### ACTIVITY
No pictures go into the copy. Write out every line below exactly.

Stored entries
○ ○ ○ ○ ○

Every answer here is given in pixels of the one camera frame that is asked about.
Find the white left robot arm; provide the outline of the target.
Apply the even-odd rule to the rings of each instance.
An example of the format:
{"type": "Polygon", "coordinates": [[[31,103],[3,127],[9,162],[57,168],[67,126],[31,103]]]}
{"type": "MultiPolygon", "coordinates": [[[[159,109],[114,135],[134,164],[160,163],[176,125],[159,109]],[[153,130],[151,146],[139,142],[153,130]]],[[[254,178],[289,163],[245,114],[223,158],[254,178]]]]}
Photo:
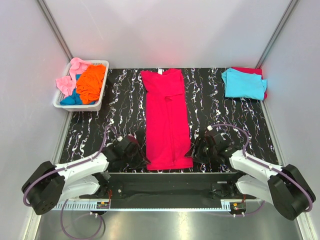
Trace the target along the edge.
{"type": "Polygon", "coordinates": [[[68,199],[109,197],[109,171],[122,167],[136,170],[150,163],[133,136],[118,137],[85,158],[64,164],[41,163],[22,186],[22,200],[43,215],[68,199]]]}

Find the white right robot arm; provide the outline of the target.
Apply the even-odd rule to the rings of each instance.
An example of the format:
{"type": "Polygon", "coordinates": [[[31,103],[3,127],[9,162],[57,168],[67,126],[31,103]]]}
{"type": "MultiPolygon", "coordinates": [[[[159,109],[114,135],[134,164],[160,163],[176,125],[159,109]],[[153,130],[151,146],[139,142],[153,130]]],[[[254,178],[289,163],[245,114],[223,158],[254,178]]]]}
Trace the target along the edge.
{"type": "Polygon", "coordinates": [[[264,162],[239,146],[224,140],[220,133],[210,130],[198,137],[186,153],[194,162],[215,161],[236,171],[233,182],[227,185],[228,195],[239,198],[249,195],[272,204],[284,218],[295,220],[312,209],[316,196],[300,171],[287,166],[264,162]]]}

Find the blue t shirt in basket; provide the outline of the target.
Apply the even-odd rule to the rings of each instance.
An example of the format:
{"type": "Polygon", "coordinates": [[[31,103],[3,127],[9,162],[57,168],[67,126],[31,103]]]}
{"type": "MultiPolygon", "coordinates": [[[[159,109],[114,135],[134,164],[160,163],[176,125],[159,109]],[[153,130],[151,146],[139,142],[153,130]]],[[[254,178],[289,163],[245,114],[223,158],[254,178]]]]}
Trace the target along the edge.
{"type": "Polygon", "coordinates": [[[76,93],[76,83],[70,76],[58,78],[56,80],[56,86],[64,95],[64,98],[60,101],[60,105],[74,106],[83,104],[80,95],[76,93]]]}

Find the light pink t shirt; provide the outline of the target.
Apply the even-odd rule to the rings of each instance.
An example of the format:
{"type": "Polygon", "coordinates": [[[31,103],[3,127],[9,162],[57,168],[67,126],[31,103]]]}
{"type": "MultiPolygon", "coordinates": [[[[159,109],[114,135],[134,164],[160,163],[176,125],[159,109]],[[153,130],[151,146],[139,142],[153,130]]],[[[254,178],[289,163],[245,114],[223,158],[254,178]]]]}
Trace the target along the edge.
{"type": "Polygon", "coordinates": [[[69,75],[56,79],[56,87],[61,91],[65,98],[71,96],[76,88],[76,75],[84,73],[88,66],[92,64],[91,62],[82,60],[78,57],[72,58],[69,63],[69,75]]]}

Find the black marble pattern mat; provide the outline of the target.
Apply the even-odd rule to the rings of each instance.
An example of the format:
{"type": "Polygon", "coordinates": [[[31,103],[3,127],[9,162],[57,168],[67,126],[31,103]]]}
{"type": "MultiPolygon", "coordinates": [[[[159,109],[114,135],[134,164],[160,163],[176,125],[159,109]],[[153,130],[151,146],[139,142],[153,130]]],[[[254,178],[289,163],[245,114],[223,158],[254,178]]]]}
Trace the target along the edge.
{"type": "MultiPolygon", "coordinates": [[[[274,145],[258,100],[226,98],[223,68],[182,68],[191,147],[212,126],[224,140],[266,163],[278,165],[274,145]]],[[[108,72],[101,109],[72,114],[60,163],[83,159],[117,137],[135,137],[146,155],[146,95],[141,72],[156,69],[113,69],[108,72]]],[[[149,171],[125,167],[115,173],[222,173],[231,169],[215,161],[193,162],[184,169],[149,171]]]]}

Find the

○ ○ ○ ○ ○

### ANSWER AREA
Every answer here is given in pixels of the one camera frame that is asked about.
Find the white left robot arm; provide the outline of the target.
Apply the even-odd rule to the rings of each instance.
An example of the format:
{"type": "Polygon", "coordinates": [[[31,103],[3,127],[9,162],[57,168],[67,126],[31,103]]]}
{"type": "MultiPolygon", "coordinates": [[[[159,109],[114,135],[134,164],[160,163],[176,125],[159,109]],[[153,130],[151,146],[139,142],[153,130]]],[[[254,178],[289,163],[245,114],[223,158],[254,178]]]]}
Photo:
Trace the target along the edge.
{"type": "Polygon", "coordinates": [[[68,199],[109,197],[109,171],[122,167],[136,170],[150,163],[133,136],[118,137],[85,158],[64,164],[41,163],[22,186],[22,200],[43,215],[68,199]]]}

Find the white right robot arm; provide the outline of the target.
Apply the even-odd rule to the rings of each instance.
An example of the format:
{"type": "Polygon", "coordinates": [[[31,103],[3,127],[9,162],[57,168],[67,126],[31,103]]]}
{"type": "MultiPolygon", "coordinates": [[[[159,109],[114,135],[134,164],[160,163],[176,125],[159,109]],[[153,130],[151,146],[139,142],[153,130]]],[[[254,178],[289,163],[245,114],[223,158],[254,178]]]]}
Trace the target along the edge.
{"type": "Polygon", "coordinates": [[[264,162],[239,146],[224,140],[220,133],[210,130],[198,137],[186,153],[194,162],[215,161],[236,171],[233,182],[227,185],[228,195],[239,198],[249,195],[272,204],[284,218],[295,220],[312,209],[316,196],[300,171],[287,166],[264,162]]]}

Find the blue t shirt in basket; provide the outline of the target.
Apply the even-odd rule to the rings of each instance.
An example of the format:
{"type": "Polygon", "coordinates": [[[31,103],[3,127],[9,162],[57,168],[67,126],[31,103]]]}
{"type": "MultiPolygon", "coordinates": [[[[159,109],[114,135],[134,164],[160,163],[176,125],[159,109]],[[153,130],[151,146],[139,142],[153,130]]],[[[254,178],[289,163],[245,114],[223,158],[254,178]]]]}
Trace the target along the edge.
{"type": "Polygon", "coordinates": [[[76,93],[76,83],[70,76],[58,78],[56,80],[56,86],[64,95],[64,98],[60,101],[60,105],[74,106],[83,104],[80,95],[76,93]]]}

Find the light pink t shirt; provide the outline of the target.
Apply the even-odd rule to the rings of each instance.
An example of the format:
{"type": "Polygon", "coordinates": [[[31,103],[3,127],[9,162],[57,168],[67,126],[31,103]]]}
{"type": "MultiPolygon", "coordinates": [[[[159,109],[114,135],[134,164],[160,163],[176,125],[159,109]],[[153,130],[151,146],[139,142],[153,130]]],[[[254,178],[289,163],[245,114],[223,158],[254,178]]]]}
Trace the target along the edge.
{"type": "Polygon", "coordinates": [[[69,75],[56,79],[56,87],[61,91],[65,98],[71,96],[76,88],[76,75],[84,73],[88,66],[92,64],[91,62],[82,60],[78,57],[72,58],[69,63],[69,75]]]}

Find the black marble pattern mat; provide the outline of the target.
Apply the even-odd rule to the rings of each instance.
An example of the format:
{"type": "Polygon", "coordinates": [[[31,103],[3,127],[9,162],[57,168],[67,126],[31,103]]]}
{"type": "MultiPolygon", "coordinates": [[[[159,109],[114,135],[134,164],[160,163],[176,125],[159,109]],[[153,130],[151,146],[139,142],[153,130]]],[[[254,178],[289,163],[245,114],[223,158],[254,178]]]]}
Trace the target along the edge.
{"type": "MultiPolygon", "coordinates": [[[[274,145],[258,100],[226,98],[223,68],[182,68],[191,147],[212,126],[224,140],[266,163],[278,165],[274,145]]],[[[108,72],[101,109],[72,114],[60,163],[83,159],[117,137],[135,137],[146,155],[146,95],[141,72],[156,69],[113,69],[108,72]]],[[[149,171],[125,167],[115,173],[222,173],[231,169],[215,161],[193,162],[184,169],[149,171]]]]}

Find the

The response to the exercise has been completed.